Posted by Dave41A on February 05, 2021 at 19:42:54 from (71.161.67.127):
In Reply to: Re: OT, Solar asst. posted by Moresmoke on February 05, 2021 at 13:19:20:
Many states regulate their power companies and fix the wholesale rate that can be charged by producers. The distributors are required to buy at this rate and can only charge a regulated amount over this for distribution. If you have solar (or wind or hydro) anything extra you produce HAS to be sold to the utility at wholesale price as you are now a "producer." The utility is not allowed to pay you more. Your state may be different.
The distribution cost is the cost of maintaining the wires, poles and right-of-way. It is pro-rated by location, based on expected maintenance costs.

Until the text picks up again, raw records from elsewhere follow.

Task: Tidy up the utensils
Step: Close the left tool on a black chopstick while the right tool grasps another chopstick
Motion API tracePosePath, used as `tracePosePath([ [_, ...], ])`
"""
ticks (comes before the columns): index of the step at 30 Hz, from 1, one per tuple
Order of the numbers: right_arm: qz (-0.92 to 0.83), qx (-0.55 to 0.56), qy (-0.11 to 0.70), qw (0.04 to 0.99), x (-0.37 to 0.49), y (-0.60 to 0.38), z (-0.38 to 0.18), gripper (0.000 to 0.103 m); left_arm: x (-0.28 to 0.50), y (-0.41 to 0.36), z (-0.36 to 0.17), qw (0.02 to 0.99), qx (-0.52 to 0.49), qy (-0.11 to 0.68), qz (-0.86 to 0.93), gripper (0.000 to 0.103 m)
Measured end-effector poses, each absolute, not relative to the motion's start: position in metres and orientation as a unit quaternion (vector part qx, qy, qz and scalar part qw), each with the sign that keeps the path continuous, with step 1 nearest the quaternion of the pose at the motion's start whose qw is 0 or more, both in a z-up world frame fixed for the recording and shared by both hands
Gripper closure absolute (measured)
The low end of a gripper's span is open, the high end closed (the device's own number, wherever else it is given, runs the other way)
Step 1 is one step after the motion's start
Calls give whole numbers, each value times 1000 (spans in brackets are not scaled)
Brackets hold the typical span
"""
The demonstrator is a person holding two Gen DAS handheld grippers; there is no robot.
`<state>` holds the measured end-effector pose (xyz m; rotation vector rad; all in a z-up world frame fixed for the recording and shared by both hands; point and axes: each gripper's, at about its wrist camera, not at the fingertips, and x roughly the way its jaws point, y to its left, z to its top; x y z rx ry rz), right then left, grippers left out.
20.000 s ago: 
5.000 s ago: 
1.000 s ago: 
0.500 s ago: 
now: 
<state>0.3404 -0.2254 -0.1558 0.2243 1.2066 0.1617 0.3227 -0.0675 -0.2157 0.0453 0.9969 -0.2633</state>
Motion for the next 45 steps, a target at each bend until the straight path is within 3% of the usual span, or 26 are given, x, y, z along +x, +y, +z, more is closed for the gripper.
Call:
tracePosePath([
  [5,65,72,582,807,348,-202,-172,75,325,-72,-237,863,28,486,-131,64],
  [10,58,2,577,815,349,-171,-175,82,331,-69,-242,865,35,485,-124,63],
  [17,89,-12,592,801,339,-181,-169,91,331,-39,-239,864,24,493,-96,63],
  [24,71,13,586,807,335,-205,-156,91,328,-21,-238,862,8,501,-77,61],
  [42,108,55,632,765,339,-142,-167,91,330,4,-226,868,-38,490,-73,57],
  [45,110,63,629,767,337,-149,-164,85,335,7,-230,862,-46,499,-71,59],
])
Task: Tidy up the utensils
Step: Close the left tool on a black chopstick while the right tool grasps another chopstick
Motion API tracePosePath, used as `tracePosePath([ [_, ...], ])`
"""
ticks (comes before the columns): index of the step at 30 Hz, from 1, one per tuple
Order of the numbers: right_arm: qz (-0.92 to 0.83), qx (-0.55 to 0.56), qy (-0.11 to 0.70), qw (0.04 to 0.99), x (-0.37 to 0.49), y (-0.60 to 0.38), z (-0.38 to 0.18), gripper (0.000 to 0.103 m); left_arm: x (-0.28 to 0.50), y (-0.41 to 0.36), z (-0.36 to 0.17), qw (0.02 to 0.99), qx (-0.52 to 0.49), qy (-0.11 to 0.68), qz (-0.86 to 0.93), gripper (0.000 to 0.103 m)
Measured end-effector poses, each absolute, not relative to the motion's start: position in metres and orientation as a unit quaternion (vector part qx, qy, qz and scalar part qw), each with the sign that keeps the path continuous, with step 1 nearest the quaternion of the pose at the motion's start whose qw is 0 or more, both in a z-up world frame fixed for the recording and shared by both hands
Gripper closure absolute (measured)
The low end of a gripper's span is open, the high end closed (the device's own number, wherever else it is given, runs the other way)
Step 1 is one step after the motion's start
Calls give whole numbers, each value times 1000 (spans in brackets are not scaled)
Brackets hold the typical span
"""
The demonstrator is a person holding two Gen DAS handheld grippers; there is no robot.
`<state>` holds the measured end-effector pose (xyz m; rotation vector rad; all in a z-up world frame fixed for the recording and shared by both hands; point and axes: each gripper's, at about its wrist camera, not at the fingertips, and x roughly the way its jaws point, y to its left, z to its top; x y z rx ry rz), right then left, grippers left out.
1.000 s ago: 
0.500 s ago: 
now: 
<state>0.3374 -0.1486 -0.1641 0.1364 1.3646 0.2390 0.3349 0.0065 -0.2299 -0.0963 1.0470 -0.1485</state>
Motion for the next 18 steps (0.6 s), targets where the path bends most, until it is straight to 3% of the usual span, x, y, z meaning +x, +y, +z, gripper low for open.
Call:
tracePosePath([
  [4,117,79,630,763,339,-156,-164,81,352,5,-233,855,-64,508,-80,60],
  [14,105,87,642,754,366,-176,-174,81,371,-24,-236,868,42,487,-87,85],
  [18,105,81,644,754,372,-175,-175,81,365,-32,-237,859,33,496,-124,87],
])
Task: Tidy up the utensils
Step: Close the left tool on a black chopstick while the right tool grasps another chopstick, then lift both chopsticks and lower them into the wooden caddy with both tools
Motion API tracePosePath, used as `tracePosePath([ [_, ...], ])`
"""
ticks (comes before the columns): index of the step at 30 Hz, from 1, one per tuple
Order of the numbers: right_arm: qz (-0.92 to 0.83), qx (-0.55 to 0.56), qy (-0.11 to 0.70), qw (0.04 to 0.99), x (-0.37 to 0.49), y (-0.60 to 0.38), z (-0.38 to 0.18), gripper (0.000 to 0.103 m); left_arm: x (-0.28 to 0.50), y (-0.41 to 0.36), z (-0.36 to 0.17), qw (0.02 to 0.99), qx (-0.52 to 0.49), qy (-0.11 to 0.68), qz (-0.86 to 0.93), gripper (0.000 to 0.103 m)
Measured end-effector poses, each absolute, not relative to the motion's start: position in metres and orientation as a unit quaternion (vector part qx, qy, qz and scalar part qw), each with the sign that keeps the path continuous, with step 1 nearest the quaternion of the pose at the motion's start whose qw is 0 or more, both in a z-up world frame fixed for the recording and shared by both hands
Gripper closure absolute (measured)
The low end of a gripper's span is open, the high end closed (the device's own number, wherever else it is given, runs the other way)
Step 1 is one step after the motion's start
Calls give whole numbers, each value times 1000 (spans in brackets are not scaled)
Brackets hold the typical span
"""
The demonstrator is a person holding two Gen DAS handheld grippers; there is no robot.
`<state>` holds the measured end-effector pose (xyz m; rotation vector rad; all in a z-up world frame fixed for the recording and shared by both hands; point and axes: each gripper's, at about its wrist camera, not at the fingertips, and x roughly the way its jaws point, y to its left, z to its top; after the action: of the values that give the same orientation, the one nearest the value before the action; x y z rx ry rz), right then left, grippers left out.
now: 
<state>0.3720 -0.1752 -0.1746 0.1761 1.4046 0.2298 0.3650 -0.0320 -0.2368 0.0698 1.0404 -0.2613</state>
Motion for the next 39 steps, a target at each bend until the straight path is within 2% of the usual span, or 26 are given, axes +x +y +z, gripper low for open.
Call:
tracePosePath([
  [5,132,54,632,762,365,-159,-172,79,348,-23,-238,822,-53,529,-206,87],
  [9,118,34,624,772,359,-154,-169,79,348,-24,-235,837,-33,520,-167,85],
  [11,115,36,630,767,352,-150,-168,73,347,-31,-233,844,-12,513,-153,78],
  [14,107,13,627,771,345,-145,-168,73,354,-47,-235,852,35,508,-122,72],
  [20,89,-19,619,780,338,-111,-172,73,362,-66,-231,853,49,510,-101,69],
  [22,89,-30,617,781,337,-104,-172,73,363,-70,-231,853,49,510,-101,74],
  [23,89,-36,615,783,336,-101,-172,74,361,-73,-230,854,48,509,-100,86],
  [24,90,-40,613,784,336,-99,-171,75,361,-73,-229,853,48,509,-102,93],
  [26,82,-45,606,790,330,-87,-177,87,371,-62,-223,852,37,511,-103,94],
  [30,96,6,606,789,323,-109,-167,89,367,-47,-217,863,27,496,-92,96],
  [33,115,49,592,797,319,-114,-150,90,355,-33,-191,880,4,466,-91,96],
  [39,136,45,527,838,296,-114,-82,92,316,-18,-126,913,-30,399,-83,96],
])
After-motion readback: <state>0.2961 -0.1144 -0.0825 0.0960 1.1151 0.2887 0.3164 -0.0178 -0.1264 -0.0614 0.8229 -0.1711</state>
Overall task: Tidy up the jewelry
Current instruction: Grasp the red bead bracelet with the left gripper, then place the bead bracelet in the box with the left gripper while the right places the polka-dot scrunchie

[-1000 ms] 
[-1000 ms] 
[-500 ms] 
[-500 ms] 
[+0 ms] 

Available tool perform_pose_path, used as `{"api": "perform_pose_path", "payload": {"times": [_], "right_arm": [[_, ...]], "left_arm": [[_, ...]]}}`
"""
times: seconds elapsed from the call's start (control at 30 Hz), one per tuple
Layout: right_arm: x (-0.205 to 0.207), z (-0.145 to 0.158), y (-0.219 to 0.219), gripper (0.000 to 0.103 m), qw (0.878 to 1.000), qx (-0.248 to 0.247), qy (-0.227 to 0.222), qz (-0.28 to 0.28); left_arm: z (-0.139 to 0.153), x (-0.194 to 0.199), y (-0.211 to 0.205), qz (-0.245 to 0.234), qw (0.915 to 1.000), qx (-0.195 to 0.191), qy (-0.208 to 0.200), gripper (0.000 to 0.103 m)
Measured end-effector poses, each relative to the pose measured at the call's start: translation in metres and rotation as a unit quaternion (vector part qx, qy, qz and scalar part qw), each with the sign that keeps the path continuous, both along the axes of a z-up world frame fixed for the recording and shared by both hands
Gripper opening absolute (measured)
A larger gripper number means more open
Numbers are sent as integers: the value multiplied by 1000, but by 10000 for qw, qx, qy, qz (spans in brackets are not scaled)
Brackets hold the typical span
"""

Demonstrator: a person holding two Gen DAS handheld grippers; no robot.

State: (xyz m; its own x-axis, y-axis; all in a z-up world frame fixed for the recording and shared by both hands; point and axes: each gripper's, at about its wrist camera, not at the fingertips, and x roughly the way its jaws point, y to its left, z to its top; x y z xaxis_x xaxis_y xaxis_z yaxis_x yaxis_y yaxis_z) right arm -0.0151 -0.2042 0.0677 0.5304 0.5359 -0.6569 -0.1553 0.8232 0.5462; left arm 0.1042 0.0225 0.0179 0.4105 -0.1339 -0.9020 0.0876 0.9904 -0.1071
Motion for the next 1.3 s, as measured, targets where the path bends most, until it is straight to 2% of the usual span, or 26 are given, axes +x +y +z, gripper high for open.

You won't get this back unless you maintain your own poles.
However, everything you use during the day you are selling to yourself at retail. So it's not as if you make 5 KWhr and use 10 KWhr and are buying all 10 KWHr at retail and selling back 5 KWHr at wholesale. Rather, you're reducing your net usage down to 5 KWhr, and only paying for this.
If you want to make surplus and sell it back during the day to cover your expenses at night that is a different story as the retail/wholesale/peak pricing difference kicks in.
The original post was asking about reducing costs, not being "independent," so a grid-tie to at least put a dent in the bill might help. The only way to know is to run the math yourself or build a small system as an experiment and find out.